For local development you might only want to run webservice B (which has a db and redis as dependencies)

And indeed if you try to manage several files that need to be combined in a specific way things gets messy...

So then things seems to boil down to starting every service separately and relying on service-discovery, but then the lifecycle isn't tied together anymore. So if I want to tear them all down, how would I know which ones I spun up in this imaginary context?

Say I want to spin up an on demand integration environment for an application, what else do I start too?

> But imagine the complete deployment looks like 2 monoliths, a dozen supporting webservices, 3 databases, redis, an elasticsearch cluster, ActiveMQ and a mailserver.

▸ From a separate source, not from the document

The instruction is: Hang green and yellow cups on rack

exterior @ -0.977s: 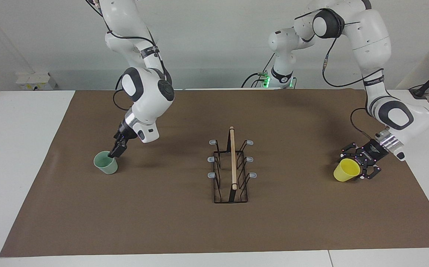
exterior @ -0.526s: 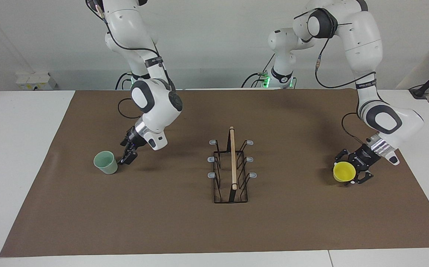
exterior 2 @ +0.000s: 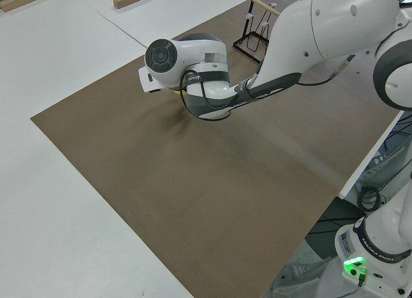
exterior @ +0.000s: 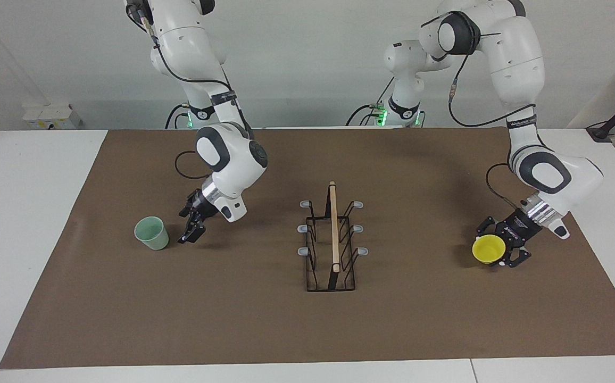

Make sense, in such case you probably want to transition your production environment from compose to one node swarm cluster (docker running in swarm mode).

Then you just define ingress server (caddy/nginx/haproxy/traefik), probably some service you want to share like a database and use docker stacks (docker stack deploy) where you can keep config for each stack separated.

This approach is very modular yet still relatively simple to maintain once you understand concepts around docker swarm and how docker stacks work.

If you want to be more robust, you can describe your deployment in simple ansible recipes, but I found this approach a bit cumbersome and try to stick with simple readme file for deployment as long as possible.

For more complex deployments I'm toying with an idea of diving into hashicorp nomad but this type of tools requires a dedicated devops team which makes sense for large multi-node deployments when swarm allows you to keep stack very simple as most devs already know docker-compose and the learning curve to maintain swarm clusters is still approachable compared to properly diving into devops world.